* [Task prompt]
How does the data below read from its first line through the line containing "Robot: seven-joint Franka"? Print those lines exactly.

Extracted data entries:
------------------------------------------------

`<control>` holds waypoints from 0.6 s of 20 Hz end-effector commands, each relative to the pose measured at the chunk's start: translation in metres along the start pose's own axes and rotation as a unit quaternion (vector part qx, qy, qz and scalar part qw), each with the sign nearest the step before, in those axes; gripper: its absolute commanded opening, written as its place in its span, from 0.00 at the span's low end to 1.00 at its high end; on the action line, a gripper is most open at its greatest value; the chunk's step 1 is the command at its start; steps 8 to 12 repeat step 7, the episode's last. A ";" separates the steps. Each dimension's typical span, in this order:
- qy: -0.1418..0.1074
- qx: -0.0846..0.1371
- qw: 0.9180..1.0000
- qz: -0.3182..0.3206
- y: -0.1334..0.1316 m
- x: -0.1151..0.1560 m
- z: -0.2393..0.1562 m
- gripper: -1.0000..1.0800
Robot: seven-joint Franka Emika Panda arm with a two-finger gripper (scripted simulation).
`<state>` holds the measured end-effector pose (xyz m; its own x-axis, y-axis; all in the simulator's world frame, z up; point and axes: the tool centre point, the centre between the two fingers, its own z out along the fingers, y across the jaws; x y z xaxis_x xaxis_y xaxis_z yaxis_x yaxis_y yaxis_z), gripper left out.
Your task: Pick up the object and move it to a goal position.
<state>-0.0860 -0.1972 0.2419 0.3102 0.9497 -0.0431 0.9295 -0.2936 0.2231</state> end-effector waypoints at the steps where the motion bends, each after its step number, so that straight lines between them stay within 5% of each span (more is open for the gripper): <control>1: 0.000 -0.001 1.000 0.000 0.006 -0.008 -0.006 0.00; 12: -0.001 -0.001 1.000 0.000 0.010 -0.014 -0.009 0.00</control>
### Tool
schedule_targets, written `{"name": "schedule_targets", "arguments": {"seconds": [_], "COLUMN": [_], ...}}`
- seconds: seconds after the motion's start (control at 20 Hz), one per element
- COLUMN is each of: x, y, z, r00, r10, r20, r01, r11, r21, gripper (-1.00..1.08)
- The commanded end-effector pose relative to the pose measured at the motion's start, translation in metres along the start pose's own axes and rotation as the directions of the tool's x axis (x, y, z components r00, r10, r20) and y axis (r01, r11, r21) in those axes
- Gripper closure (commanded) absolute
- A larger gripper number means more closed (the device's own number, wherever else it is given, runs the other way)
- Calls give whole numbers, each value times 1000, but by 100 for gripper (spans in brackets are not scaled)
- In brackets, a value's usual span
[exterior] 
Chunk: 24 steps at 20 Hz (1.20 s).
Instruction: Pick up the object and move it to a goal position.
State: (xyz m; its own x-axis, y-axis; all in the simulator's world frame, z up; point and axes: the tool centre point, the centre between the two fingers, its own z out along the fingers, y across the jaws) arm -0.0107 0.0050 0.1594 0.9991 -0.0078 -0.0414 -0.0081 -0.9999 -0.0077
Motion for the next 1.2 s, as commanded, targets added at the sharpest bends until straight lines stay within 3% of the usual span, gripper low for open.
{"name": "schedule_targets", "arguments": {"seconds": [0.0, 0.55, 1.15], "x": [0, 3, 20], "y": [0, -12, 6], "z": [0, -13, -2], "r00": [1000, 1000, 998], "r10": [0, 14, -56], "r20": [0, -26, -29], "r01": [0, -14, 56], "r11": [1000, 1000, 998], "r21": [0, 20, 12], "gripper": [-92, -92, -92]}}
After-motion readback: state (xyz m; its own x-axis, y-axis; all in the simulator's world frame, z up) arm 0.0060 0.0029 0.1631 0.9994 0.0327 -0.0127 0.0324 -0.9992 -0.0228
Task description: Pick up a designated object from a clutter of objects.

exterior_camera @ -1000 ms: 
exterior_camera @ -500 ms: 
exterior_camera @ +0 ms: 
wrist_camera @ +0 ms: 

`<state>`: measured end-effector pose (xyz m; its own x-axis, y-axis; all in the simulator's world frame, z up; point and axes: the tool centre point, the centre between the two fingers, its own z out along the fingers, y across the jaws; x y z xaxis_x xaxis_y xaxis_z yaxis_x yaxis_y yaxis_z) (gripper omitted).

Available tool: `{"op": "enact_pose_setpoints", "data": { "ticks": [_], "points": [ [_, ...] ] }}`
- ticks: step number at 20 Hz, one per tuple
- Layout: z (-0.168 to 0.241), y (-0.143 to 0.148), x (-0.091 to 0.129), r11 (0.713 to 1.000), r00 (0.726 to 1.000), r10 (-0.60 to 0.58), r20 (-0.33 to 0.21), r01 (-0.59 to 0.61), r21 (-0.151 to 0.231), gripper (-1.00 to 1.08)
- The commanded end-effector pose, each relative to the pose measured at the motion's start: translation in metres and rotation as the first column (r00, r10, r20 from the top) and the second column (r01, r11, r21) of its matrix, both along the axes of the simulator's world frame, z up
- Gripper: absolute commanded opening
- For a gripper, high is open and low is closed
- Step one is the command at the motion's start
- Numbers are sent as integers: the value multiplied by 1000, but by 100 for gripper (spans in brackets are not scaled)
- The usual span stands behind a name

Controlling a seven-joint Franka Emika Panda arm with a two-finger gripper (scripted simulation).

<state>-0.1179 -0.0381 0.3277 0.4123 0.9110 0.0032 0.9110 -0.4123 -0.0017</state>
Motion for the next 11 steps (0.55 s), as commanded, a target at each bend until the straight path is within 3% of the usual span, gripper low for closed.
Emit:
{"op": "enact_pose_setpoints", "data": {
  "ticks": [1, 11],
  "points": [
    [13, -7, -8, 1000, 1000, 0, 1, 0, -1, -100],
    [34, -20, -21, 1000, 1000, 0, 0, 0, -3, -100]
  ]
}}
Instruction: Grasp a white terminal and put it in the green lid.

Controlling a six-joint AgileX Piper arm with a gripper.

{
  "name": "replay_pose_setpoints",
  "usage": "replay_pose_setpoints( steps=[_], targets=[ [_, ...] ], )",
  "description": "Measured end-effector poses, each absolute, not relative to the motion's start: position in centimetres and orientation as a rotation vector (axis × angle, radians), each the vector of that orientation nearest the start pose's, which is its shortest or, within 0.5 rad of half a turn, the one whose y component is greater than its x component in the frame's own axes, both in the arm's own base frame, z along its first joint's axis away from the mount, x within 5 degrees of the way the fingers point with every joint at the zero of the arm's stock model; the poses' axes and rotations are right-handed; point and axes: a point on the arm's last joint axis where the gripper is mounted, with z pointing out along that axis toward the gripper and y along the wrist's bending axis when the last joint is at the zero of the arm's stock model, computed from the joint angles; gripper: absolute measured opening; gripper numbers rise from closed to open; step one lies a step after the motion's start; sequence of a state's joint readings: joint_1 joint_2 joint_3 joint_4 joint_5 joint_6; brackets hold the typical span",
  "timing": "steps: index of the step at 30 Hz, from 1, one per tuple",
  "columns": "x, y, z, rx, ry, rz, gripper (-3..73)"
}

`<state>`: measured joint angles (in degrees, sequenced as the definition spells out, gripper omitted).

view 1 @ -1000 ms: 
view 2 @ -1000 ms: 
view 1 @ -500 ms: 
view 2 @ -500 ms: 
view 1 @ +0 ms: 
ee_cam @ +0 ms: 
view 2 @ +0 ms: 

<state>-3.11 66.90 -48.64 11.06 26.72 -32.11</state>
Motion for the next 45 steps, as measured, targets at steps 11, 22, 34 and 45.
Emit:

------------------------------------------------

* [Written answer]
`<control>` holds waypoints from 0.6 s of 20 Hz end-effector commands, each relative to the pose measured at the chunk's start: translation in metres along the start pose's own axes and rotation as a unit quaternion (vector part qx, qy, qz and scalar part qw), each with the sign nearest the step before, in those axes; gripper: its absolute commanded opening, written as its place in its span, from 0.00 at the span's low end to 1.00 at its high end; on the action line, a gripper is most open at its greatest value; the chunk's step 1 is the command at its start; steps 8 to 12 repeat step 7, the episode's last. A ";" separates the steps. Each dimension's typical span, in this order:
- qy: -0.1418..0.1074
- qx: -0.0846..0.1371
- qw: 0.9180..1.0000
- qz: -0.3182..0.3206
- y: -0.1334..0.1316 m
- x: -0.1151..0.1560 m
- z: -0.2393..0.1562 m
- gripper: -1.0000..1.0800
Robot: seven-joint Franka Emika Panda arm with a two-finger gripper (scripted simulation).

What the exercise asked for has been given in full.